Culum Manson, a director of Mansons TCLM, said the business planned to increase its commitment to environmental sustainability by more than offsetting new footprints.
"The first building will be the new one going up between Wyndham St and Swanson St," he said, referring to Fifty Albert.
The Green Building Council has hailed the move as a hallmark in the sector, going a step further than anyone else.
Manson said one native tree would be planted for every square metre of new office space.
Every new Mansons TCLM building has also been designed to achieve a 6-Star rating from the council.
Two further new buildings are planned to be in the new 120 per cent regime but no details have been released about them yet.
About 3000 people will work at the 15-level Fifty Albert, to have 2300sq m floor plates, 28,873sq m on completion and be finished by late 2023/early 2024.
The Parnell-headquartered Mansons had a three-step plan for its 120 per cent scheme:
• Buying carbon offset credits via an independent seller;
• Buying existing trees in forests or planting new trees to achieve a further 20 per cent offset;
• Each new building having trees in a forest specifically dedicated to offsetting that block's footprint so Fifty Albert's tenants would know where their associated forest was.
"We plan to add 20 per cent more carbon capture by attaching a forest to every building," Manson said, clarifying that would mean either preserving trees in an existing forest or planting a new forest.
"We want to lift the sustainable quality of our buildings and transform the commercial building sector so that Fifty Albert Street will be the first building where this plan is exercised," he said.
"We have always been committed to Green Star ratings," he said, citing sustainability features in existing Mansons' buildings like harvesting rainwater for grey water use throughout office blocks, energy-saving measures like sensor lights, limiting car parking numbers in basements and dedicating more space to cycle parks with associated showers.
"We're constantly evolving our developments and we are now committing to further lead the market in sustainability for all of our future office buildings," he said.
"We've been listening to our customers and employees and decided to act now and make the change and commitment."
The 28,873sq m area at Fifty Albert would result in 28,873 trees being planted.
Andrew Eagles, Green Building Council chief executive, said: "This is a fantastic step by Mansons.

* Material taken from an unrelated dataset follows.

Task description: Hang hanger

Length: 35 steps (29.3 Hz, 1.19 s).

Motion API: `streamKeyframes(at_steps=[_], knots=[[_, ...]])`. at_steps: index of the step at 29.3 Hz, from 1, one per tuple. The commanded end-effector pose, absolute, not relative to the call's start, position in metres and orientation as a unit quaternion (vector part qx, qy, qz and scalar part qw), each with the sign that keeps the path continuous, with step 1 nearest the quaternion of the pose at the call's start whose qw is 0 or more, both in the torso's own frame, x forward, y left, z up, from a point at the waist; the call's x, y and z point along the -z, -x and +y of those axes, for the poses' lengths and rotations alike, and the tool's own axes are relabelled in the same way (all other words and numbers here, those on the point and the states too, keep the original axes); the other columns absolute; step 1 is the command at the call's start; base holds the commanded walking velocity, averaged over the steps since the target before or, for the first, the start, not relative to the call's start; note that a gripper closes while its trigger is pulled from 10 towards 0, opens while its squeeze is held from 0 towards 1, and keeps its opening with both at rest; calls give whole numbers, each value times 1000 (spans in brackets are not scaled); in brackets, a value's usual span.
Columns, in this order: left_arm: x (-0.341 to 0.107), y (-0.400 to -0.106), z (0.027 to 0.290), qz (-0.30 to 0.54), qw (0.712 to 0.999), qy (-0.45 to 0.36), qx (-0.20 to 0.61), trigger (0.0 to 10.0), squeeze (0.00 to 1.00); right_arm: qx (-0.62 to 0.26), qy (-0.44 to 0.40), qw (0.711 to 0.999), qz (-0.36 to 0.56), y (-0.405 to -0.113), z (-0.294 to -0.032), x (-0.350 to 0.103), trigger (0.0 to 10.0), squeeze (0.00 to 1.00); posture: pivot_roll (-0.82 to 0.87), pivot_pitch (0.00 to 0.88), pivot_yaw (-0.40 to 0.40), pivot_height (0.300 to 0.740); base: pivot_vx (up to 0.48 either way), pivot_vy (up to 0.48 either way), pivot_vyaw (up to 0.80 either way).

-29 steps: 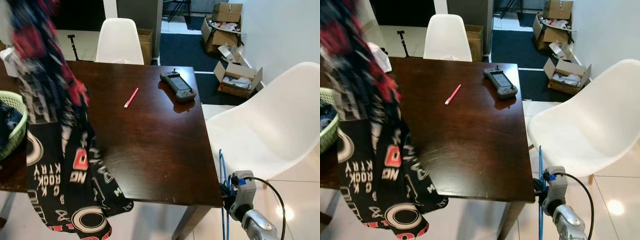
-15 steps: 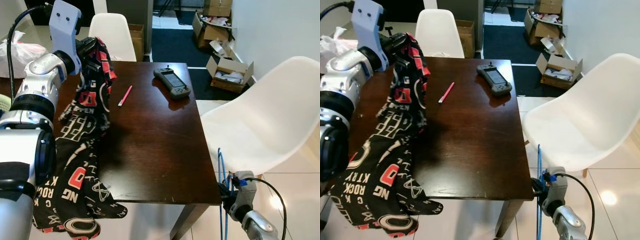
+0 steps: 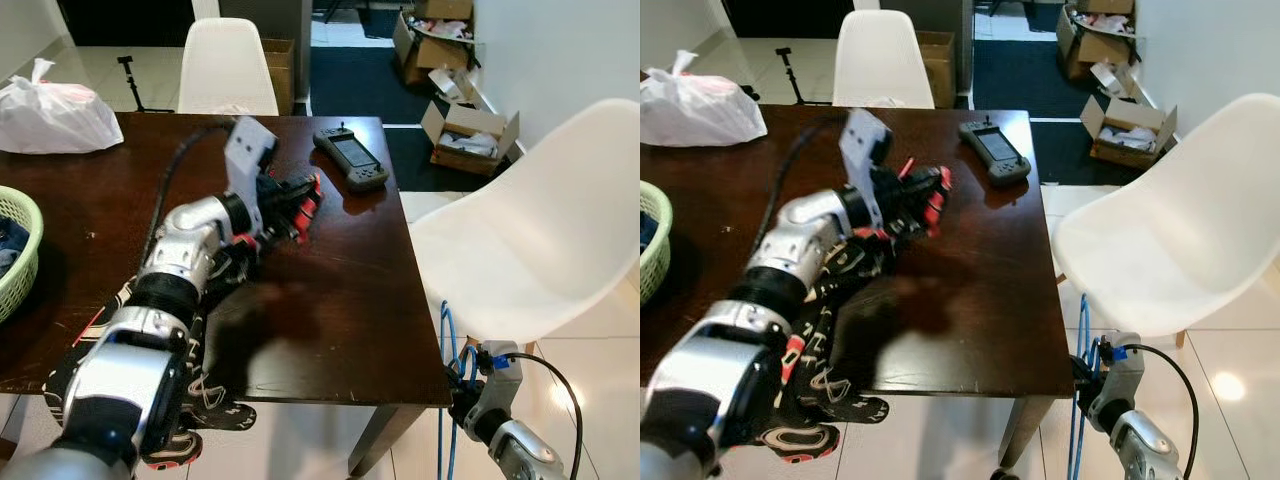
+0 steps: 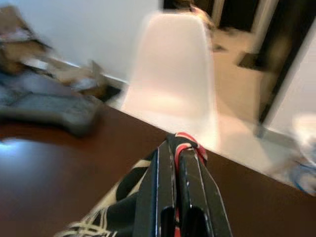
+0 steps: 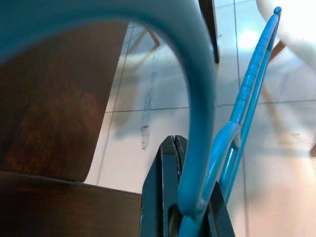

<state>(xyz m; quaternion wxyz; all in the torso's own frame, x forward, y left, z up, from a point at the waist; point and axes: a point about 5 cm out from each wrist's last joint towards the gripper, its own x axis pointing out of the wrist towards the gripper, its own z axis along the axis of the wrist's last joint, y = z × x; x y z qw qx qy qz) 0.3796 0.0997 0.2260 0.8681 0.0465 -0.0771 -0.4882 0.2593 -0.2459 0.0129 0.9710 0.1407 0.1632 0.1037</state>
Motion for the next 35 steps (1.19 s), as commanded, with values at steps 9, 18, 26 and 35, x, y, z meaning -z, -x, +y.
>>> streamKeyframes(at_steps=[9,18,26,35], knots=[[-197,-366,101,-36,864,-85,495,10000,1000,-144,-150,978,28,-284,-248,-69,10000,0,-20,155,-17,740,0,0,0],[-199,-357,116,-26,874,-76,479,10000,541,-146,-152,977,33,-283,-245,-70,10000,0,-17,161,-17,740,0,0,0],[-203,-342,134,13,826,-177,536,10000,1000,-143,-152,977,36,-282,-244,-71,10000,0,-15,163,-15,740,0,0,0],[-210,-323,174,85,779,-327,528,10000,1000,-144,-159,976,39,-281,-241,-69,10000,0,-10,166,-13,740,0,0,0]])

The team have long been at the forefront of sustainable building here in Aotearoa so it's really exciting to see them taking this step."
Interest in more sustainable building design and construction was evident but the actual measurement, reduction and offsetting of all building emissions was still in its infancy.
This year Argosy Property measured and offset its operational emissions at 82 Wyndham St, creating the first carbon zero operated building, Eagles said.
Goodman Property Trust is also ensuring all its new developments are carbon neutral through Green Star and offsetting any unavoidable carbon.
"Mansons looks to be taking things a step further which is really exciting," Eagles said.
"How we create and operate our buildings contributes as much as 20 per cent of New Zealand's carbon emissions, he said.
More developers, builders, engineers, and architects needed to start ensuring their projects were reducing pollution as much as possible, measuring what impact they're having, and doing their part to tackle that 20 per cent figure, Eagles said.
Signature Homes will mitigate its house construction carbon dioxide emissions by planting about 45,000 native trees annually.
The company's CO2 reduction programme starts next year. It is working with Trees That Count and says about 45 native trees will be planted for every new home.